== YOUR INSTRUCTIONS ==
Without changing a thing, reproduce the entire listing and leave out its pictures.

== GIVEN INFORMATION ==
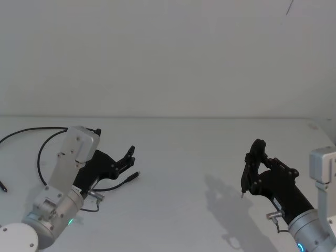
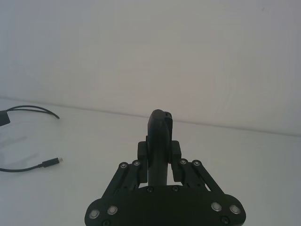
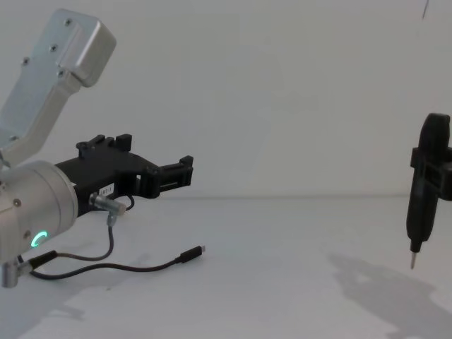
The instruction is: Pick up the data cable with the one hand.
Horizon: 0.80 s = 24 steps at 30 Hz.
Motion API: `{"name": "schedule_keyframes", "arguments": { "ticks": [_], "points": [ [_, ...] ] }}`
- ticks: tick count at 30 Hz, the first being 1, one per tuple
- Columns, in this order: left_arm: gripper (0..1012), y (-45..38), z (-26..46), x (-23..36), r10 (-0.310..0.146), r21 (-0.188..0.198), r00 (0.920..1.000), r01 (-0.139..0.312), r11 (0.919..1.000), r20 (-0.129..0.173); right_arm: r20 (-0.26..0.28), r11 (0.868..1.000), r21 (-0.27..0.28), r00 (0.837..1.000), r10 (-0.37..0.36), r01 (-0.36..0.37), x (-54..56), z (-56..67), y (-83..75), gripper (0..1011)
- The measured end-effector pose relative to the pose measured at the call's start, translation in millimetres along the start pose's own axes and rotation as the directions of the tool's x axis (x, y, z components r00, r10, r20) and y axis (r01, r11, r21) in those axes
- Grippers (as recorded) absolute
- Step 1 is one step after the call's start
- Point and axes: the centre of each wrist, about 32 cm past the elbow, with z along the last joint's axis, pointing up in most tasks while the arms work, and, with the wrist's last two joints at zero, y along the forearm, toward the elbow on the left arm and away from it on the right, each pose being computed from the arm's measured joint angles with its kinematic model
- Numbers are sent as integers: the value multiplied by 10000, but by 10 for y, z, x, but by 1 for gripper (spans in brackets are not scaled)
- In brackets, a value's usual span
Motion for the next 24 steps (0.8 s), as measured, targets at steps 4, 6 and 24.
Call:
{"name": "schedule_keyframes", "arguments": {
  "ticks": [4, 6, 24],
  "points": [
    [1001, 0, 0, 0, 0, 0, 10000, 0, 10000, 0, 0, 10000, -1, 10000, 0, 0, 0, 0, 0, 279],
    [1001, 0, 0, 0, 0, 0, 10000, 0, 10000, 0, 0, 10000, -1, 10000, -1, 1, 0, 0, 0, 279],
    [1001, 0, 0, 0, 0, 0, 10000, 0, 10000, 0, 0, 10000, 0, 10000, 0, 0, 0, 0, 0, 279]
  ]
}}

== OUTPUT OF THE TASK ==
The instruction is: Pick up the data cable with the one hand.
Horizon: 0.80 s = 24 steps at 30 Hz.
Motion API: `{"name": "schedule_keyframes", "arguments": { "ticks": [_], "points": [ [_, ...] ] }}`
- ticks: tick count at 30 Hz, the first being 1, one per tuple
- Columns, in this order: left_arm: gripper (0..1012), y (-45..38), z (-26..46), x (-23..36), r10 (-0.310..0.146), r21 (-0.188..0.198), r00 (0.920..1.000), r01 (-0.139..0.312), r11 (0.919..1.000), r20 (-0.129..0.173); right_arm: r20 (-0.26..0.28), r11 (0.868..1.000), r21 (-0.27..0.28), r00 (0.837..1.000), r10 (-0.37..0.36), r01 (-0.36..0.37), x (-54..56), z (-56..67), y (-83..75), gripper (0..1011)
- The measured end-effector pose relative to the pose measured at the call's start, translation in millimetres along the start pose's own axes and rotation as the directions of the tool's x axis (x, y, z components r00, r10, r20) and y axis (r01, r11, r21) in those axes
- Grippers (as recorded) absolute
- Step 1 is one step after the call's start
- Point and axes: the centre of each wrist, about 32 cm past the elbow, with z along the last joint's axis, pointing up in most tasks while the arms work, and, with the wrist's last two joints at zero, y along the forearm, toward the elbow on the left arm and away from it on the right, each pose being computed from the arm's measured joint angles with its kinematic model
- Numbers are sent as integers: the value multiplied by 10000, but by 10 for y, z, x, but by 1 for gripper (spans in brackets are not scaled)
- In brackets, a value's usual span
Motion for the next 24 steps (0.8 s), as measured, targets at steps 4, 6 and 24.
Call:
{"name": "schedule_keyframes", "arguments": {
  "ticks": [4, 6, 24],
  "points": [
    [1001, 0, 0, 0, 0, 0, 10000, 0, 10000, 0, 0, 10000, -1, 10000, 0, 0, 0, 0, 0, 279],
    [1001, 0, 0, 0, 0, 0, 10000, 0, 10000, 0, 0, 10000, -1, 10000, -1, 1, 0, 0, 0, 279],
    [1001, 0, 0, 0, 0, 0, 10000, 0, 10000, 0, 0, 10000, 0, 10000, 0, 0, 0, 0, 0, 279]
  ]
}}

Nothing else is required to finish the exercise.